You write “As I understand, it wouldn't make sense for an individual or company to make new loans every year to pay old ones” but that's incomplete in many ways.
It's indeed a bad idea for an individual to make new loans to pay old ones. That's because they have a finite lifetime, limited use for the money (mostly, individuals build up debt to move consumption in time or simply because they can't meet obligations but they will have to get money through other means to repay it) and because they would quickly have deteriorating credit and pay a lot of interests.
Companies by contrast certainly can do that profitably, as long as they can find investments that are more profitable than the cost of the debt. And, as long as there is a healthy financial market and the debt remains manageable, there are actually accounting reasons why it's a bad idea for a company to be entirely debt-free.
States are in an even better position to borrow money. They exist essentially indefinitely and provide very strong guarantees because their future income stream (i.e. taxes) is even less likely to disappear than a company's. That's why many (but by no means all) states can currently finance themselves at very low interest rates, which incidentally shows that a debt of 50 or even 100% or more of GDP isn't actually that “large” compared to a state's future ability to pay.
(Note that public debt is conventionally expressed as a percentage of GDP because the absolute value would just reflect the size of the country but there is nothing “magical” about 100% or any other threshold, it's just a way to scale the number. Some states have or had at some point in history much larger debts than that.)
Importantly, a state, especially in a large and moderately open country (but not in a tiny wide open economy like say Luxembourg), is also in a very different position than an individual or a company because it can actually influence the whole economy. When an individual spends less, there is no reason why it would impact their income and they simply end up with more money, which can be used to reduce debt.
Not so with a state. When it spends less, it means that it pays less money in wages, subsidies, etc. and a state is big enough that it could depress an entire economy and ultimately damage the state's own revenue (i.e. taxes). Conversely, it means that if the economy is depressed, spending more can jumpstart activity and result in increased tax revenues which both reduces the deficit and makes the total debt lower relative to a growing economy. The feedback effect is so strong that you can't think correctly about public debt through analogies with personal debt.
This is important because it means that in some conditions (I am certainly not suggesting states can always borrow and spend arbitrary amounts of money), building more debt and spending the money can profit everybody and the state itself, even if it's used for something that sounds completely unproductive (Keynes' proverbial burying of old notes to let people dig them up again). It's not even necessary for the debt to fund things that will increase productivity and ultimately create wealth in their own right like infrastructure projects.
Finally, debt issued by the state has some useful functions in the financial sector. Banks and other investors currently have a lot of money which they don't know how to use and there are technical reasons why it can be useful to offer them something to do with it. That's another, even less intuitive reason for states to borrow money.
Of course, that does not mean that deficit spending or, conversely, attempts at reducing the debt through reduced spending are motivated by a clear understanding of all this. Ulterior motives and political expediency obviously play a big role and not only on the spending side of the equation.
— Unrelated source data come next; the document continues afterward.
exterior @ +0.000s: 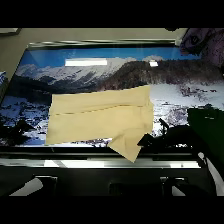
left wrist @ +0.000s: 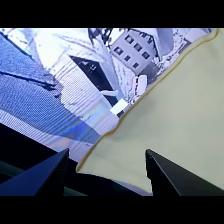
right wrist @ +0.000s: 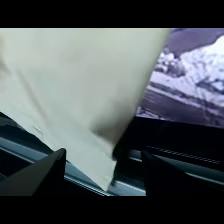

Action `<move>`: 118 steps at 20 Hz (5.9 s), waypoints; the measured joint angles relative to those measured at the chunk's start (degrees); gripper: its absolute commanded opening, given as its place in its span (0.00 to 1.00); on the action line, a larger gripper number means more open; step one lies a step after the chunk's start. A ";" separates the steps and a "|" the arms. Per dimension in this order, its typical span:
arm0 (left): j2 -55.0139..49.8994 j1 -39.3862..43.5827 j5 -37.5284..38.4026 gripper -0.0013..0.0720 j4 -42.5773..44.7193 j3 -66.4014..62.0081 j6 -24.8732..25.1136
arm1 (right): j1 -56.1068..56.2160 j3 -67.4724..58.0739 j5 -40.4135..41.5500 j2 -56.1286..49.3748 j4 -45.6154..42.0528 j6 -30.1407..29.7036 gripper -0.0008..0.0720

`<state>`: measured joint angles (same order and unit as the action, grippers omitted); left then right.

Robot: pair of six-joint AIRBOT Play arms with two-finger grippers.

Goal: Fold the clothes and pants, and hang the long-sleeved shirts on hangers.

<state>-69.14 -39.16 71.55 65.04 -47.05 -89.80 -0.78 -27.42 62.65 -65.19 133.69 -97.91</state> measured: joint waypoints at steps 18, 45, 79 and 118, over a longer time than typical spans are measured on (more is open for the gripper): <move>0.28 -0.07 -2.38 0.74 -3.04 14.32 12.57 | 4.26 1.53 -7.48 4.22 3.76 2.45 0.05; 0.11 6.43 -6.88 0.04 -4.59 15.08 16.59 | 4.26 1.53 -5.46 10.49 3.63 4.11 0.05; -13.94 22.84 -13.68 0.04 5.92 -18.91 -4.72 | 4.28 -52.59 2.23 -23.87 -20.00 11.47 0.05; -19.87 28.59 -6.95 0.04 6.34 -35.74 -9.51 | -3.56 -60.41 17.77 -35.78 -4.46 -0.70 0.05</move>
<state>-89.01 -10.57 64.60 71.37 -82.78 -99.31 -4.34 -87.83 80.42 -100.97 129.23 -98.61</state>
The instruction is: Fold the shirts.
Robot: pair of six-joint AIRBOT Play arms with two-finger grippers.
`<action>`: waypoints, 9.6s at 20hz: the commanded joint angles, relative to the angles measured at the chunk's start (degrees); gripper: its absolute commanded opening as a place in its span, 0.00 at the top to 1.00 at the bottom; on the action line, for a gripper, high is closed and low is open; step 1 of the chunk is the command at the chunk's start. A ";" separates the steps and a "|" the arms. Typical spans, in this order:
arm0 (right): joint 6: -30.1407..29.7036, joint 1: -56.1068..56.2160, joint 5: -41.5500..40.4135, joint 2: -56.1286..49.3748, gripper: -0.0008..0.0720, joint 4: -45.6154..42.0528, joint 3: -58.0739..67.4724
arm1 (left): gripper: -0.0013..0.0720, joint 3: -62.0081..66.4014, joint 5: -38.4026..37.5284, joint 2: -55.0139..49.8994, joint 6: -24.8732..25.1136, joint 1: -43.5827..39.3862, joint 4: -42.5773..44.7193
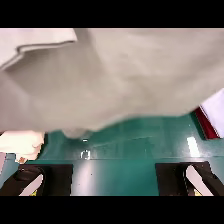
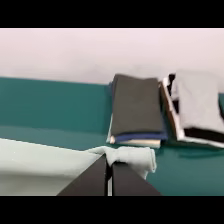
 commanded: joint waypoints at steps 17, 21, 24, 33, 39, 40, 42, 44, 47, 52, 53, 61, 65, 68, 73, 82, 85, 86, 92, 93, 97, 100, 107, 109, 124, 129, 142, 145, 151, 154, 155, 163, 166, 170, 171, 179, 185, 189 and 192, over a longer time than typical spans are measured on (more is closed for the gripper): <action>1.86 18.27 -3.56 -44.68 0.97 -16.06 -9.70 | 0.95 -17.55 2.12 -46.49 -0.35 2.89 -2.45; 1.16 18.38 -2.03 -41.92 0.97 -16.15 -12.96 | 0.95 -17.64 -7.58 -46.47 6.64 7.69 -10.25; 1.20 18.91 -5.07 -38.14 0.97 -16.20 -23.02 | 0.95 -20.15 -9.07 -46.49 6.88 7.78 -9.46; 1.25 18.93 -10.10 -32.72 0.54 -14.01 -36.94 | 0.32 -31.06 -10.71 -45.00 3.48 8.46 -9.16; -0.96 15.04 -3.26 -23.47 0.52 -5.33 -38.84 | 0.32 -41.99 -14.45 -27.89 3.39 12.87 -3.17; -0.96 14.69 -3.28 -20.41 0.52 -5.35 -40.96 | 0.32 -47.30 -13.97 -23.67 3.34 13.92 -3.19; -0.96 14.67 -4.04 -14.21 0.52 -5.42 -45.29 | 0.32 -57.40 -11.98 -16.44 3.26 15.30 -3.45; -0.94 14.69 -4.35 -9.44 0.52 -5.40 -48.09 | 0.32 -67.04 -11.02 -10.60 2.56 15.56 -3.85; -0.92 14.73 -4.83 -5.44 0.52 -5.31 -49.64 | 0.32 -75.84 -9.70 -7.98 1.99 15.56 -8.17; -0.90 14.73 -4.87 -3.50 0.52 -2.21 -49.59 | 0.32 -84.13 -6.21 -7.89 2.49 15.56 -16.59; -0.90 14.73 -4.90 -3.54 0.52 -1.88 -49.59 | 0.32 -85.15 -5.81 -7.89 2.49 15.56 -17.07; -0.92 12.59 -1.68 -3.67 0.52 -0.07 -49.59 | 0.84 -84.96 -3.78 -7.87 2.32 6.71 -18.53; -0.85 5.73 6.95 -2.67 0.52 -10.45 -52.57 | 0.95 -79.32 -5.44 -7.26 2.49 6.71 -18.62; 0.20 -1.27 6.45 0.83 0.44 -16.72 -65.40 | 0.95 -77.37 -5.16 -4.09 2.45 6.71 -18.84; -0.98 -6.67 1.66 -2.29 0.30 -12.98 -82.88 | 0.95 -77.00 -5.03 -2.47 2.45 6.71 -18.84; -2.73 0.35 -4.74 -9.27 0.70 -4.48 -84.74 | 0.95 -76.26 -6.73 -2.43 2.43 6.71 -18.25; -2.86 4.70 -4.44 -5.11 0.96 -5.64 -83.34 | 0.95 -74.01 -10.78 0.17 2.12 6.71 -16.41; -2.64 5.68 -3.23 -2.99 0.96 -7.63 -81.83 | 0.96 -73.99 -11.72 2.62 0.74 6.71 -15.13; -0.81 6.97 9.16 10.25 0.96 -16.81 -72.83 | 0.95 -75.36 -26.14 17.20 -6.62 6.71 -12.22; -0.37 6.95 10.08 12.26 0.96 -18.58 -72.30 | 0.95 -75.30 -28.26 18.80 -7.23 6.71 -12.90; -0.26 6.97 9.18 13.18 0.96 -19.43 -69.68 | 0.95 -74.86 -24.44 18.18 -5.35 6.71 -13.81; -0.24 6.99 5.66 6.51 0.96 -18.88 -65.40 | 0.95 -73.50 -14.75 12.63 -1.57 6.71 -13.62; -0.17 13.44 -2.49 -15.69 0.96 -15.93 -50.84 | 0.95 -63.17 -0.22 -10.43 3.37 6.71 -10.64; 1.16 16.22 -4.13 -21.84 0.96 -15.91 -46.29 | 0.95 -60.81 2.93 -15.08 3.74 6.71 -10.62; -11.54 -3.80 -2.27 -33.18 0.26 5.09 -45.70 | 0.95 -56.06 0.28 -18.36 3.08 6.51 -17.14; -14.67 -6.01 -3.04 -39.52 0.27 5.35 -49.46 | 0.95 -56.08 6.40 -18.43 0.26 -1.70 -17.70; -17.62 5.07 -2.86 -30.97 0.96 18.86 -40.61 | 0.95 -49.22 21.51 -37.48 -3.89 -21.42 -24.39; -14.49 8.28 -0.74 -24.55 0.96 22.97 -35.06 | 0.95 -41.97 21.51 -45.05 -3.56 -24.74 -24.41; -8.61 21.44 -0.94 -19.87 0.96 22.97 -26.49 | 0.95 -32.20 21.51 -54.14 -3.61 -28.24 -24.52; -6.91 27.45 -2.32 -19.87 0.96 22.97 -24.37 | 0.95 -32.00 20.92 -54.97 -3.65 -28.22 -24.37; -6.32 29.22 -2.91 -19.87 0.96 22.97 -24.04 | 0.95 -32.00 20.76 -55.01 -3.65 -28.22 -24.35; -5.16 40.72 -9.92 -20.09 0.96 23.06 -24.06 | 0.95 -29.64 12.68 -44.35 -4.15 -17.29 -16.31; -5.20 49.40 -15.45 -22.77 0.96 23.10 -24.06 | 0.95 -29.64 9.57 -33.05 -4.07 -7.67 -9.07; -5.57 65.68 -30.14 -31.98 0.95 23.10 -24.06 | 0.95 -29.64 9.03 -18.51 -4.02 4.02 -4.92; -6.99 69.20 -35.23 -34.45 0.76 23.08 -24.06 | 0.95 -29.64 8.85 -16.22 -4.02 5.84 -4.72; -6.84 66.93 -37.31 -32.70 0.57 11.69 -29.18 | 0.95 -29.83 4.87 -13.00 -3.89 4.98 -5.03; -4.07 39.12 -22.58 -24.83 0.39 11.69 -47.25 | 0.95 -29.83 5.42 -14.14 -3.54 -2.10 -5.03; -5.64 29.16 -19.63 -31.10 0.22 16.46 -52.17 | 0.95 -30.38 6.40 -14.25 -3.56 -5.05 -5.01; -10.51 31.04 -19.61 -38.01 0.22 26.29 -51.95 | 0.95 -30.58 6.36 -14.93 -3.58 -5.44 -5.92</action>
Also, technically, countries issue new debt because they need the money to meet obligations (pay something or roll over some old debt). Of course, they often need to borrow money because the budget is not balanced but that's not something you can control that easily.
That's an important distinction because states cannot directly act on the budget or simply decide that they don't want more debt. What they can do is make decisions on spending and taxes but the resulting budget outlook also depends on interest rates and economic growth (and the state's own ability to carry out its decisions, which is not always trivial). An extreme example of that would be Greece in recent years. It performed massive cuts with an explicit goal of balancing the budget and reducing debt but it ended up needing even more money.